Scrape OMT to download assignments and create a workbook

Primary LanguageHTML

How To Use

This repo allows you to do two things:

  1. scrape Open Music Theory to store page titles, links to assignments, and download PDFs of assignments
  2. create a workbook by combine the separate PDFs into one PDF

Installation

This project requires Python 3.9 or newer, and uses Poetry for dependency management. If you haven't already done so, install Poetry according to the installation instructions.

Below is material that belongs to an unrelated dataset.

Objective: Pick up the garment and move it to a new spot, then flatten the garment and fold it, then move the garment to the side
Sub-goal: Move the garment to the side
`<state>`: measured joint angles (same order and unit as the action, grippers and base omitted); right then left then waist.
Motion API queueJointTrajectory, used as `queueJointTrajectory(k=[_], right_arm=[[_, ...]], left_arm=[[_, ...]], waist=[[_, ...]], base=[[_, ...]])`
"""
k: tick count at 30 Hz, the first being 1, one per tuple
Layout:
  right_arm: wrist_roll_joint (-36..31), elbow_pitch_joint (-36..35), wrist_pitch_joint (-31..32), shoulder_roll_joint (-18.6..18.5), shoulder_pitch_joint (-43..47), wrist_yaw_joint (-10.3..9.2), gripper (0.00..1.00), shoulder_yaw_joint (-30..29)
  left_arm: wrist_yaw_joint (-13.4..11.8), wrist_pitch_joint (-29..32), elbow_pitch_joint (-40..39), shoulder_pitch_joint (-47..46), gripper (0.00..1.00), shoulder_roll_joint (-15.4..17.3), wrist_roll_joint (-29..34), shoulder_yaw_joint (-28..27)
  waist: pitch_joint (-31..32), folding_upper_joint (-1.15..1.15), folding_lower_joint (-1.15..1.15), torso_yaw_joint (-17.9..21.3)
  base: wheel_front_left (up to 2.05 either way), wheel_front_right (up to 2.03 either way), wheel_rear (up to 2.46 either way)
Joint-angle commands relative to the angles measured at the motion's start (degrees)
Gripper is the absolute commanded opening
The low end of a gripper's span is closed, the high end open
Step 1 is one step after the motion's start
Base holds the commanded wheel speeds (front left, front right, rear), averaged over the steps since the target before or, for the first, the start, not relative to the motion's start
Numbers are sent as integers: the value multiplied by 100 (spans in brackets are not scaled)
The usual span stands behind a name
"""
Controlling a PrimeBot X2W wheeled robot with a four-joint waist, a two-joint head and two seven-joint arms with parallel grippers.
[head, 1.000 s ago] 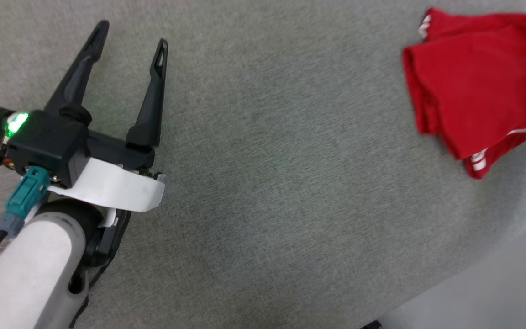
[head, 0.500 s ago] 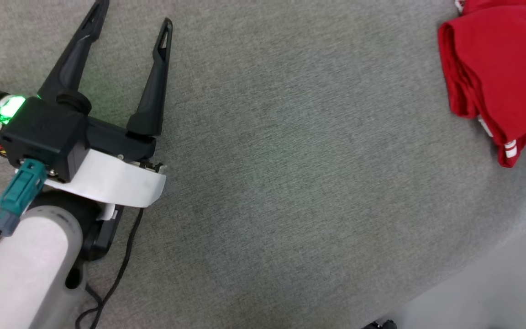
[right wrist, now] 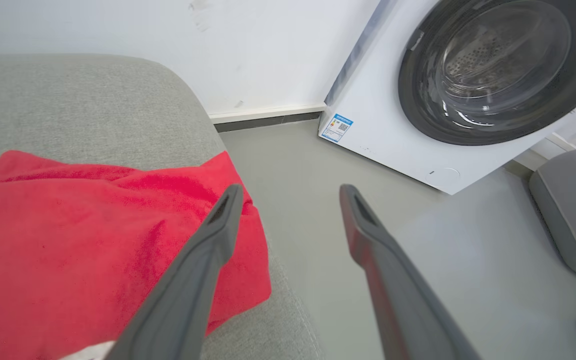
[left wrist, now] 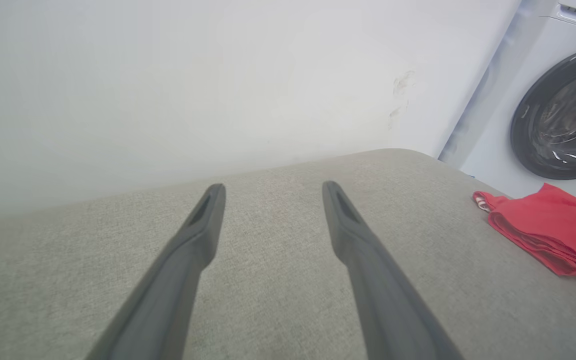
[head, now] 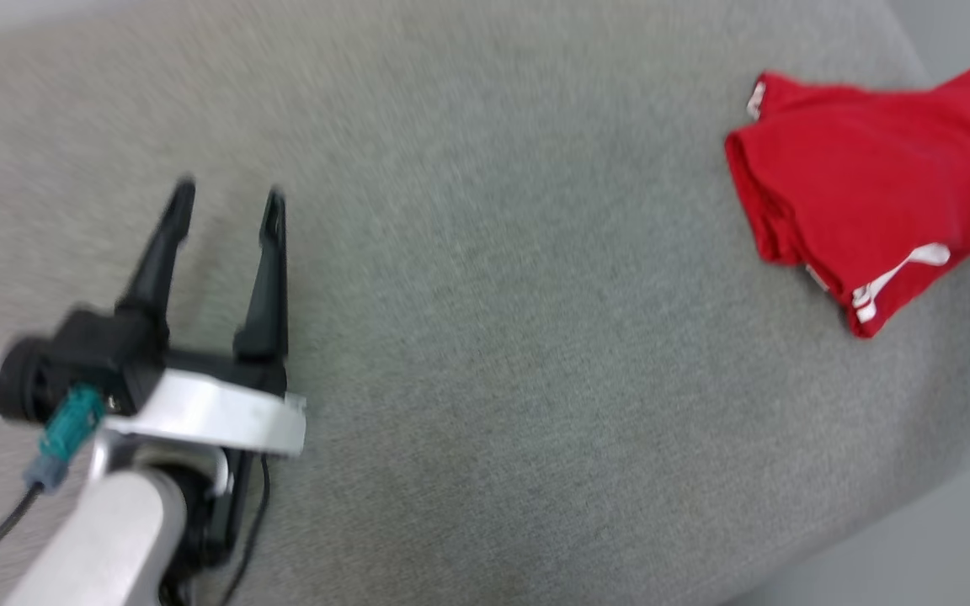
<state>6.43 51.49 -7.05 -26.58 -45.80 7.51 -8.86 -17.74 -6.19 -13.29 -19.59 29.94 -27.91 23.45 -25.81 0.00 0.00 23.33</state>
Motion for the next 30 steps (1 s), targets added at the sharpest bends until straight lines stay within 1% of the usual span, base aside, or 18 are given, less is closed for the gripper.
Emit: queueJointTrajectory(k=[1,7,16,19,23,25,30], right_arm=[[-2,-119,4,11,294,-5,100,49],[221,-944,147,225,1430,-5,100,207],[703,-2521,432,750,2880,-5,100,428],[740,-2992,464,937,3199,-5,100,566],[845,-3541,475,1272,3475,-5,100,725],[717,-3797,449,1363,3599,-5,100,787],[559,-4336,377,1740,3897,-5,100,803]], left_arm=[[-50,-89,71,242,100,-72,-80,-17],[-99,-360,360,887,100,-255,-377,-48],[-188,-531,636,1402,100,-378,-610,-99],[-232,-575,704,1529,100,-416,-664,-145],[-226,-617,804,1632,100,-411,-699,-166],[-237,-639,857,1687,100,-403,-708,-186],[-280,-723,998,1863,100,-381,-789,-347]], waist=[[780,0,0,-344],[1470,0,0,-758],[1955,0,0,-1309],[2066,0,0,-1466],[2182,0,0,-1682],[2218,0,0,-1760],[2355,0,0,-1874]], base=[[0,0,0],[0,0,0],[0,0,0],[0,0,0],[0,0,0],[0,0,0],[0,0,0]])
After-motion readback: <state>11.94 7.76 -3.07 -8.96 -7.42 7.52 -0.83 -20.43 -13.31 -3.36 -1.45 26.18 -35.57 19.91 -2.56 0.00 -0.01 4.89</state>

Once Poetry is installed, run the command poetry install in the directory containing the pyproject.toml file.

Scrape OMT

The Python library Scrapy does the actual scraping. The spider loads the URL specified in omt/omt/spiders/omt_spider.py (which is https://viva.pressbooks.pub/openmusictheory/part/fundamentals/) and performs the following actions:

  • stores the page title, assignments section, and downloads all PDF files linked to in the assignments section
  • finds the link to the next page, and performs the step above on the next page if it exists

To start scraping:

  1. make sure any PDFs in the omt/assignment_pdfs/assignment_pdfs directory are moved or deleted
  2. navigate to the omt directory with the terminal command cd omt
  3. run the command scrapy runspider omt/spiders/omt_spider.py

The actual scraping takes a while, as there are delays between page loads and file downloads built in to the spider to avoid harming the server.

The scraping process creates a CSV file with all page data called assignments_{datetime}.csv and stores all downloaded PDFs in the omt/assignment_pdfs/assignment_pdfs directory.

Create a workbook

While still in the omt directory, run the command python combine_pdfs.py. This will create a PDF file titled omt_workbook.pdf in the omt/assignment_pdfs/joined directory.